◆ **Problem to solve**
Stopping at the line that holds "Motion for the", repeat the lines below exactly, starting from the very first and including that final line.

◆ **Data block**
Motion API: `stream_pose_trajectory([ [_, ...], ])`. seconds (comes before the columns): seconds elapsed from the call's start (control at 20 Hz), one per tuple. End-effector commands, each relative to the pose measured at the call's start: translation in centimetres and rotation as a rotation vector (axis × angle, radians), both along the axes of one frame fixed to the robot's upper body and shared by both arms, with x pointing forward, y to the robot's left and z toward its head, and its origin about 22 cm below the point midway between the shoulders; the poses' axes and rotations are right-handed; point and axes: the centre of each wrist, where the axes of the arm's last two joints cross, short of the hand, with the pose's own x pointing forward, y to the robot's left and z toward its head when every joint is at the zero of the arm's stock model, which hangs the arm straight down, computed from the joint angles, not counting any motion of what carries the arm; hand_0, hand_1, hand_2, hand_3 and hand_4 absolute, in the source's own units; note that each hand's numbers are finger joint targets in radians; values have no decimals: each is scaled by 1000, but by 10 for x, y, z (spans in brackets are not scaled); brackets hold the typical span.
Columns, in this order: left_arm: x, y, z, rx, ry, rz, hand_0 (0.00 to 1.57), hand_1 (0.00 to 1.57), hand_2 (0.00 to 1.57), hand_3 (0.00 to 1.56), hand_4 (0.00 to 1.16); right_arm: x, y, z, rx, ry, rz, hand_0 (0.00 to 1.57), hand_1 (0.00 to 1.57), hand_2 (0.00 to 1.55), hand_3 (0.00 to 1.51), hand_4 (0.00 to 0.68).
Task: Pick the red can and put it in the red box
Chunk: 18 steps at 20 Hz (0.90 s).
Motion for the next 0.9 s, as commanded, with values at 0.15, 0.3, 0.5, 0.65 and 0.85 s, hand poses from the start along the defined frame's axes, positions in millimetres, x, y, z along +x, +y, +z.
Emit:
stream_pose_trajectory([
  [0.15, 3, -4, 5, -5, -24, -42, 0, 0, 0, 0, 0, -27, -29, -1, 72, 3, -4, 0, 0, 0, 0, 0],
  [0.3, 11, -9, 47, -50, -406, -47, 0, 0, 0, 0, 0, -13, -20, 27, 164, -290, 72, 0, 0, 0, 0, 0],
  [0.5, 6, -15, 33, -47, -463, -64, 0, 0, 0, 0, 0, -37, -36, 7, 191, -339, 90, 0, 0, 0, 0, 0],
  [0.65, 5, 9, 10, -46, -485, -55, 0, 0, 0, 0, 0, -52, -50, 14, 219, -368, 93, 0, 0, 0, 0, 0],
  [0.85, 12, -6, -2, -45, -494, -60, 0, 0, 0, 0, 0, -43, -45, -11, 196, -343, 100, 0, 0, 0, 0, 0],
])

◆ **Result of the exercise**
Motion API: `stream_pose_trajectory([ [_, ...], ])`. seconds (comes before the columns): seconds elapsed from the call's start (control at 20 Hz), one per tuple. End-effector commands, each relative to the pose measured at the call's start: translation in centimetres and rotation as a rotation vector (axis × angle, radians), both along the axes of one frame fixed to the robot's upper body and shared by both arms, with x pointing forward, y to the robot's left and z toward its head, and its origin about 22 cm below the point midway between the shoulders; the poses' axes and rotations are right-handed; point and axes: the centre of each wrist, where the axes of the arm's last two joints cross, short of the hand, with the pose's own x pointing forward, y to the robot's left and z toward its head when every joint is at the zero of the arm's stock model, which hangs the arm straight down, computed from the joint angles, not counting any motion of what carries the arm; hand_0, hand_1, hand_2, hand_3 and hand_4 absolute, in the source's own units; note that each hand's numbers are finger joint targets in radians; values have no decimals: each is scaled by 1000, but by 10 for x, y, z (spans in brackets are not scaled); brackets hold the typical span.
Columns, in this order: left_arm: x, y, z, rx, ry, rz, hand_0 (0.00 to 1.57), hand_1 (0.00 to 1.57), hand_2 (0.00 to 1.57), hand_3 (0.00 to 1.56), hand_4 (0.00 to 1.16); right_arm: x, y, z, rx, ry, rz, hand_0 (0.00 to 1.57), hand_1 (0.00 to 1.57), hand_2 (0.00 to 1.55), hand_3 (0.00 to 1.51), hand_4 (0.00 to 0.68).
Task: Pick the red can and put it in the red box
Chunk: 18 steps at 20 Hz (0.90 s).
Motion for the next 0.9 s, as commanded, with values at 0.15, 0.3, 0.5, 0.65 and 0.85 s, hand poses from the start along the defined frame's axes, positions in millimetres, x, y, z along +x, +y, +z.

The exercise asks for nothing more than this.